### Required action
The answer should consist of each line from the data below that includes "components".

### Source material
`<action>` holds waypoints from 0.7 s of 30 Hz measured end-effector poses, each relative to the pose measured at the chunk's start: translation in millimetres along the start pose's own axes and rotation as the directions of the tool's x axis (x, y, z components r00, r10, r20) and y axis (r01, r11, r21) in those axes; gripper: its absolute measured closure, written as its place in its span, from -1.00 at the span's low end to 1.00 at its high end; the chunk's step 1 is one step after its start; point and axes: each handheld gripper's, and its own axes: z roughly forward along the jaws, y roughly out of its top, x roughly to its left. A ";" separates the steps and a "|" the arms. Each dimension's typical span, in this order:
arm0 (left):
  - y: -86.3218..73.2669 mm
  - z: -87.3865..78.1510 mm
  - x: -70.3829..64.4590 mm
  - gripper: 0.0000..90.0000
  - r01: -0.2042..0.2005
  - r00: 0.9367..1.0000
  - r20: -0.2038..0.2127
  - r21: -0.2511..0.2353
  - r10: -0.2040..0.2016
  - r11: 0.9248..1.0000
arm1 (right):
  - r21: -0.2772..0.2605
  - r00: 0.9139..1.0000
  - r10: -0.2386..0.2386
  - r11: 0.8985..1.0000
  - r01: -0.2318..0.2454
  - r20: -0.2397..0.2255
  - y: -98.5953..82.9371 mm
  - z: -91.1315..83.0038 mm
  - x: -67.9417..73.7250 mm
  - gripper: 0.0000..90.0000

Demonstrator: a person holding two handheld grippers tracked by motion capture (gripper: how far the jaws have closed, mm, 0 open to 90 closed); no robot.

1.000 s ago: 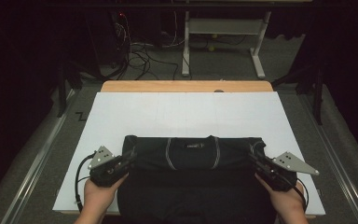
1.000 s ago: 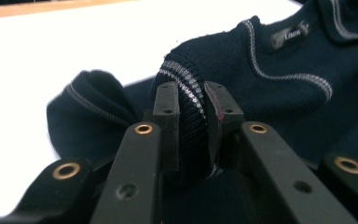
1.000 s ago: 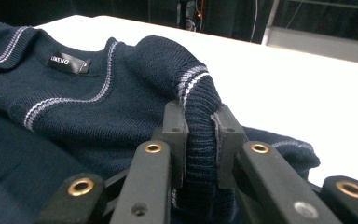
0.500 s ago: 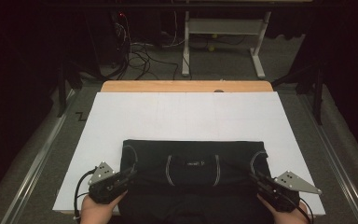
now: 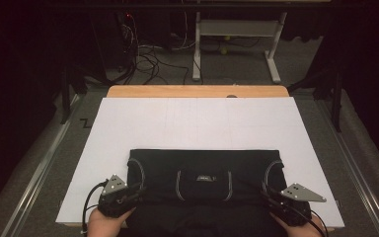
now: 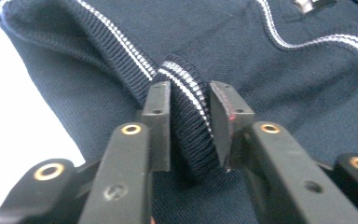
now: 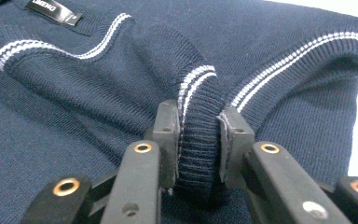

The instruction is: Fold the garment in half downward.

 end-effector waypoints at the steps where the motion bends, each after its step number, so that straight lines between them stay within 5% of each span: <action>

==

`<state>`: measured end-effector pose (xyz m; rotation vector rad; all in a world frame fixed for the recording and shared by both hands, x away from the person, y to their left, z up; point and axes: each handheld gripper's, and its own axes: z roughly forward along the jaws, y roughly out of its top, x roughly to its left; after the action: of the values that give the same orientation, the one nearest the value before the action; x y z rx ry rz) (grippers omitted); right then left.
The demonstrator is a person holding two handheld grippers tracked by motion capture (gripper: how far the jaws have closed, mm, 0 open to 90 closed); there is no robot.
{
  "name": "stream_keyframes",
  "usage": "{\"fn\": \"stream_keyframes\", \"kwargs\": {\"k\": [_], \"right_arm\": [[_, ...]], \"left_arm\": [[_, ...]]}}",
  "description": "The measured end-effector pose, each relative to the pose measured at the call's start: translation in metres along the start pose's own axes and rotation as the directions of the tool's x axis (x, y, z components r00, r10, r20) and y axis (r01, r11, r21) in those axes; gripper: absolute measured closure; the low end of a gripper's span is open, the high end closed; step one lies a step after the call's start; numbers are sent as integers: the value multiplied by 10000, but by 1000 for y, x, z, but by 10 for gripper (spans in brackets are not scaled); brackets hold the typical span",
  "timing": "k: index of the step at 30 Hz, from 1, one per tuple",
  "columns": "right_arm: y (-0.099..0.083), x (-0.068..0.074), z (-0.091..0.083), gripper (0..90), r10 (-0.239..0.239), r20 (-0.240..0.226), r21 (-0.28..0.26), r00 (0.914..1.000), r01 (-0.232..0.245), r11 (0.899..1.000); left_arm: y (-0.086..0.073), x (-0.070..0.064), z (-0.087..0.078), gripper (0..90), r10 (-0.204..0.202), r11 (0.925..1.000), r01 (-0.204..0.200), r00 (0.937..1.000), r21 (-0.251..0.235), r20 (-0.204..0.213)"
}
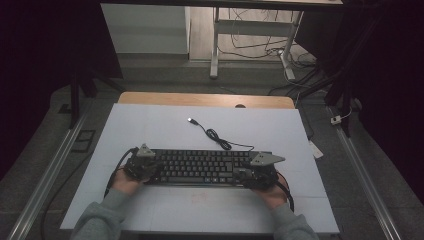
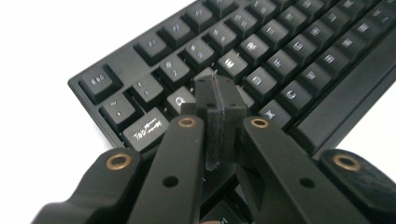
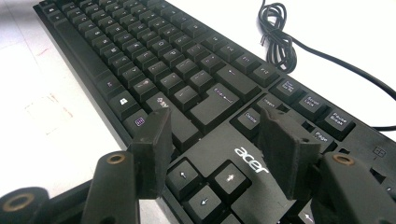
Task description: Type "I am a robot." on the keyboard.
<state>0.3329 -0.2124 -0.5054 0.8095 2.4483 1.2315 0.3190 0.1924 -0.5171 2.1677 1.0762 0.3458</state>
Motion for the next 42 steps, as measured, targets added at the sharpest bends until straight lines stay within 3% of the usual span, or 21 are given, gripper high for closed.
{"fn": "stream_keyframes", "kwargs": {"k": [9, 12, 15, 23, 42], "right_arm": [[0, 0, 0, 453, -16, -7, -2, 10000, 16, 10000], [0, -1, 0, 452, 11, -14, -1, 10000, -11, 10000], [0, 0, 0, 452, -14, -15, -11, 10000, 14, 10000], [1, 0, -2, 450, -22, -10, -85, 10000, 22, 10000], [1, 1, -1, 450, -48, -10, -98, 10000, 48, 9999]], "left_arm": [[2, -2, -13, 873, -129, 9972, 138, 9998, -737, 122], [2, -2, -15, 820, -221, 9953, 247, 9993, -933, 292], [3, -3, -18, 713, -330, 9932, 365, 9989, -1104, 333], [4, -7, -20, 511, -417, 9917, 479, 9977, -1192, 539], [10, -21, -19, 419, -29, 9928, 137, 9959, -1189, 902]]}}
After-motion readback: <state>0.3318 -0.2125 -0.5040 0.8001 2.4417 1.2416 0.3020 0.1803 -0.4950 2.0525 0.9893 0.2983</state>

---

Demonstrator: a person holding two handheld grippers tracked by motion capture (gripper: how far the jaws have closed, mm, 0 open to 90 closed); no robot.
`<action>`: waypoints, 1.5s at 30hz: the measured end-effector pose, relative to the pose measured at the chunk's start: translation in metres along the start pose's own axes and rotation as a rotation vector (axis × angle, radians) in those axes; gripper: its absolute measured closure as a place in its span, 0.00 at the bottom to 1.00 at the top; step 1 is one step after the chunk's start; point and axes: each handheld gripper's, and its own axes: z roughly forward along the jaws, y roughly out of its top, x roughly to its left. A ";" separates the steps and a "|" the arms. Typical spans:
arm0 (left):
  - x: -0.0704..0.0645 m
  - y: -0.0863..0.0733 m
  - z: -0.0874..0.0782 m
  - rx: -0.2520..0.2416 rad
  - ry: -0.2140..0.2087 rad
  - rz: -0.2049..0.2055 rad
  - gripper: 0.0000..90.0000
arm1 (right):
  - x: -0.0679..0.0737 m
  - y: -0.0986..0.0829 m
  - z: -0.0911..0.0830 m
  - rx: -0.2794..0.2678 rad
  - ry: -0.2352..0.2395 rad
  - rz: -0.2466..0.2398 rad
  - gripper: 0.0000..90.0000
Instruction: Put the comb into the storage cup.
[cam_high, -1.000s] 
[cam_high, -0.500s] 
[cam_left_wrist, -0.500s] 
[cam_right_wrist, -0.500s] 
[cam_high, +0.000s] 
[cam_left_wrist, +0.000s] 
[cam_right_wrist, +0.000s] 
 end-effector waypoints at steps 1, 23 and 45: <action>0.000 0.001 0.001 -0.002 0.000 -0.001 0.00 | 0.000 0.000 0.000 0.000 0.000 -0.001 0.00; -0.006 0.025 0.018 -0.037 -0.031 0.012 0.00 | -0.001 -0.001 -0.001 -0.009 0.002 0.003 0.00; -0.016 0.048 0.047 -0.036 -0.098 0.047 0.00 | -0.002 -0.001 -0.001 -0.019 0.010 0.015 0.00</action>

### Task answer
`<action>` holds waypoints from 0.7 s of 30 Hz measured end-effector poses, each relative to the pose measured at the chunk's start: translation in millimetres along the start pose's own axes and rotation as the directions of the tool's x axis (x, y, z components r00, r10, r20) and y axis (r01, r11, r21) in those axes; gripper: its absolute measured closure, written as its place in its span, from -1.00 at the span's low end to 1.00 at its high end; the chunk's step 1 is one step after its start; point and axes: each handheld gripper's, and its own axes: z roughly forward along the jaws, y roughly out of its top, x roughly to its left. A ";" separates the steps and a "|" the arms. Each dimension's typical span, in this order:
  "description": "The measured end-effector pose, each relative to the pose measured at the call's start: translation in metres along the start pose's own axes and rotation as the directions of the tool's x axis (x, y, z components r00, r10, r20) and y axis (r01, r11, r21) in those axes; gripper: absolute measured closure; the low end of a gripper's span is open, the high end closed; step one lies a step after the call's start; numbers are sent as integers: the value multiplied by 10000, but by 1000 for y, x, z, but by 10 for gripper (spans in brackets are not scaled); brackets hold the typical span",

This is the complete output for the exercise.